(Instructions for the task):
Below are the records; they must be reproduced verbatim.

(Material supplied):
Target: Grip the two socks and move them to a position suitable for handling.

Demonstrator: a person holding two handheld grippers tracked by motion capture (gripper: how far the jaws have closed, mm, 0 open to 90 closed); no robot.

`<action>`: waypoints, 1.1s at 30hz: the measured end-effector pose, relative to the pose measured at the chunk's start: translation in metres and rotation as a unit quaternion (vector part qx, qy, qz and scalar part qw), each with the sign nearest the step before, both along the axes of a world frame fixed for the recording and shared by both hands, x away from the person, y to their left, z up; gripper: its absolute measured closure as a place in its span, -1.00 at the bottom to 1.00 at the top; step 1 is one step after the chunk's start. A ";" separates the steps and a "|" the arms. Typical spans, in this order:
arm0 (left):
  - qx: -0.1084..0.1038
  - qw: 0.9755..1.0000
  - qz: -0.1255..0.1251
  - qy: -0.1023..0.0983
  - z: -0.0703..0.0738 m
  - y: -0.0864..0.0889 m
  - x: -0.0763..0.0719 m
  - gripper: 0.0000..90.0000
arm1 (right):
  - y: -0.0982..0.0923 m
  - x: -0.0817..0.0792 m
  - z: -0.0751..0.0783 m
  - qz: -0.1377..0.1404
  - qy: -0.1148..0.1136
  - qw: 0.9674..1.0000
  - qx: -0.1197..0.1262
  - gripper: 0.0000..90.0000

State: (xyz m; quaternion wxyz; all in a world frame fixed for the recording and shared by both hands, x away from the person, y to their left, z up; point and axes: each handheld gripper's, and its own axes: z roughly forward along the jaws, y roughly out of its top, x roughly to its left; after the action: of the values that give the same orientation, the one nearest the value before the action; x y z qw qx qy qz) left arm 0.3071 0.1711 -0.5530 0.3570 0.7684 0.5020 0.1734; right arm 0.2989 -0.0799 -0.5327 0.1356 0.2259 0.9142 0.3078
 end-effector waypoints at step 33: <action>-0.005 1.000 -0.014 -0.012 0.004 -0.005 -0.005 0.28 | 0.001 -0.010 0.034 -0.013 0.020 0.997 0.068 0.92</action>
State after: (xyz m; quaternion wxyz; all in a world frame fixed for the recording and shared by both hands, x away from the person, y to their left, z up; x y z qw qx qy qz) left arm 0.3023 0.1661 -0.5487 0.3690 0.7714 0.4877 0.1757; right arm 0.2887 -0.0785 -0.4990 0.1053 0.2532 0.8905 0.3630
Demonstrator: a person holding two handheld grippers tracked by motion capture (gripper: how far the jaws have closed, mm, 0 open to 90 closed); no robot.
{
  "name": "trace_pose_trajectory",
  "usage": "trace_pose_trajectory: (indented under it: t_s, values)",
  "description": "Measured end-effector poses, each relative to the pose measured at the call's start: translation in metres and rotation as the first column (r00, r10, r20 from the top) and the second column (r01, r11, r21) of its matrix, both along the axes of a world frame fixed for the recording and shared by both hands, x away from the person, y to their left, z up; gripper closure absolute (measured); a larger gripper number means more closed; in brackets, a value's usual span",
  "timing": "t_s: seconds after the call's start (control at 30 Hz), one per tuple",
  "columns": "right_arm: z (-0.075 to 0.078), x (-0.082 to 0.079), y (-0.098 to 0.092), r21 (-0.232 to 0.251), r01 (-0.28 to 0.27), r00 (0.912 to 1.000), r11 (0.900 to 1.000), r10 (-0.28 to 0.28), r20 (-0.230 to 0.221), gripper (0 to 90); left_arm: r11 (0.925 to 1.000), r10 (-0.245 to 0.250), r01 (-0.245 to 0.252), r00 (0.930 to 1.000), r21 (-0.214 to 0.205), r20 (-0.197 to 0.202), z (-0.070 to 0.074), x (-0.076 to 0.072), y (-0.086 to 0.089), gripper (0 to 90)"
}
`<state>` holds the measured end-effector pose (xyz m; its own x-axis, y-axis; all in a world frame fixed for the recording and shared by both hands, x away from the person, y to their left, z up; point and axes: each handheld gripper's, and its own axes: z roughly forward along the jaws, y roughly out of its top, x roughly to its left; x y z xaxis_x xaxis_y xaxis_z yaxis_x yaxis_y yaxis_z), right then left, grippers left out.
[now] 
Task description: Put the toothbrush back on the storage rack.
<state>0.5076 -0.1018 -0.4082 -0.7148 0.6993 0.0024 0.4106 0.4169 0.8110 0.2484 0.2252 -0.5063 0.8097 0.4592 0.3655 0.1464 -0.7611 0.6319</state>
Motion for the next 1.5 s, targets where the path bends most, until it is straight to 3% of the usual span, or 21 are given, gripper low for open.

(Result for this task):
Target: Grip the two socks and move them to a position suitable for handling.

Demonstrator: a person holding two handheld grippers tracked by motion capture (gripper: how far the jaws have closed, mm, 0 open to 90 closed); no robot.

`<action>`: waypoints, 1.1s at 30hz: the measured end-effector pose, relative to the pose measured at the chunk's start: translation in metres and rotation as a unit quaternion (vector part qx, qy, qz and scalar part qw), each with the sign nearest the step before, both along the axes of a world frame fixed for the recording and shared by both hands, x away from the person, y to their left, z up; gripper: its absolute measured closure as a place in its span, -1.00 at the bottom to 1.00 at the top; step 1 is one step after the chunk's start. A ";" separates the steps and a "|" the arms. Typical spans, in this order:
arm0 (left):
  - qx: -0.1084..0.1038
  - qw: 0.9755..1.0000
  - qz: -0.1255..0.1251
  - qy: -0.1023..0.0983
  - z: -0.0703..0.0738 m
  - y: -0.0864..0.0889 m
  - x: -0.0763..0.0719 m
  - gripper: 0.0000..90.0000
arm1 (right):
  - y: -0.0982..0.0923 m
  - x: -0.0817..0.0792 m
  - z: -0.0751..0.0783 m
  - qz: -0.1377..0.1404
  - qy: -0.1148..0.1136
  - qw: 0.9674..1.0000
  - qx: -0.1197..0.1262
  - gripper: 0.0000..90.0000

State: (xyz m; quaternion wxyz; all in a world frame fixed for the recording and shared by both hands, x away from the person, y to their left, z up; point and axes: each handheld gripper's, and its own axes: z roughly forward along the jaws, y roughly out of its top, x roughly to its left; after the action: of the values that give the same orientation, the one nearest the value before the action; x y z qw qx qy qz) left arm 0.3071 0.1711 -0.5530 0.3570 0.7684 0.5020 0.1734; right arm 0.2989 -0.0799 -0.5327 0.1356 0.2259 0.9142 0.3078
 end-effector waypoints at step 33: <action>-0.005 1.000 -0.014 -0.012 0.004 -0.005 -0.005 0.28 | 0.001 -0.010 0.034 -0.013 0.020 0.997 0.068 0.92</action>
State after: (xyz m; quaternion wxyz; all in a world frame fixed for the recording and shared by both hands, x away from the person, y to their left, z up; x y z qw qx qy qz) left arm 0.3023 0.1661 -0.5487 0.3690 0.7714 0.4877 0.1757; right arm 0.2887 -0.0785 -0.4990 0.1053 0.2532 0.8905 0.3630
Demonstrator: a person holding two handheld grippers tracked by motion capture (gripper: how far the jaws have closed, mm, 0 open to 90 closed); no robot.
{
  "name": "trace_pose_trajectory",
  "usage": "trace_pose_trajectory: (indented under it: t_s, values)",
  "description": "Measured end-effector poses, each relative to the pose measured at the call's start: translation in metres and rotation as the first column (r00, r10, r20 from the top) and the second column (r01, r11, r21) of its matrix, both along the axes of a world frame fixed for the recording and shared by both hands, x away from the person, y to their left, z up; gripper closure absolute (measured); a larger gripper number means more closed; in brackets, a value's usual span",
  "timing": "t_s: seconds after the call's start (control at 30 Hz), one per tuple",
  "columns": "right_arm: z (-0.075 to 0.078), x (-0.082 to 0.079), y (-0.098 to 0.092), r21 (-0.232 to 0.251), r01 (-0.28 to 0.27), r00 (0.912 to 1.000), r11 (0.900 to 1.000), r10 (-0.28 to 0.28), r20 (-0.230 to 0.221), gripper (0 to 90); left_arm: r11 (0.925 to 1.000), r10 (-0.245 to 0.250), r01 (-0.245 to 0.252), r00 (0.930 to 1.000), r21 (-0.214 to 0.205), r20 (-0.197 to 0.202), z (-0.070 to 0.074), x (-0.076 to 0.072), y (-0.086 to 0.089), gripper (0 to 90)"
}
`<state>` holds the measured end-effector pose (xyz m; its own x-axis, y-axis; all in a world frame fixed for the recording and shared by both hands, x away from the person, y to their left, z up; point and axes: each handheld gripper's, and its own axes: z roughly forward along the jaws, y roughly out of its top, x roughly to its left; x y z xaxis_x xaxis_y xaxis_z yaxis_x yaxis_y yaxis_z), right then left, grippers left out.
[now] 
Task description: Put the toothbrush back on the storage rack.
<state>0.5076 -0.1018 -0.4082 -0.7148 0.6993 0.0024 0.4106 0.4169 0.8110 0.2484 0.2252 -0.5063 0.8097 0.4592 0.3655 0.1464 -0.7611 0.6319</state>
Motion for the next 1.5 s, targets where the path bends most, until it is straight to 3% of the usual span, or 21 are given, gripper low for open.

This exercise is now finished, and nothing remains to add.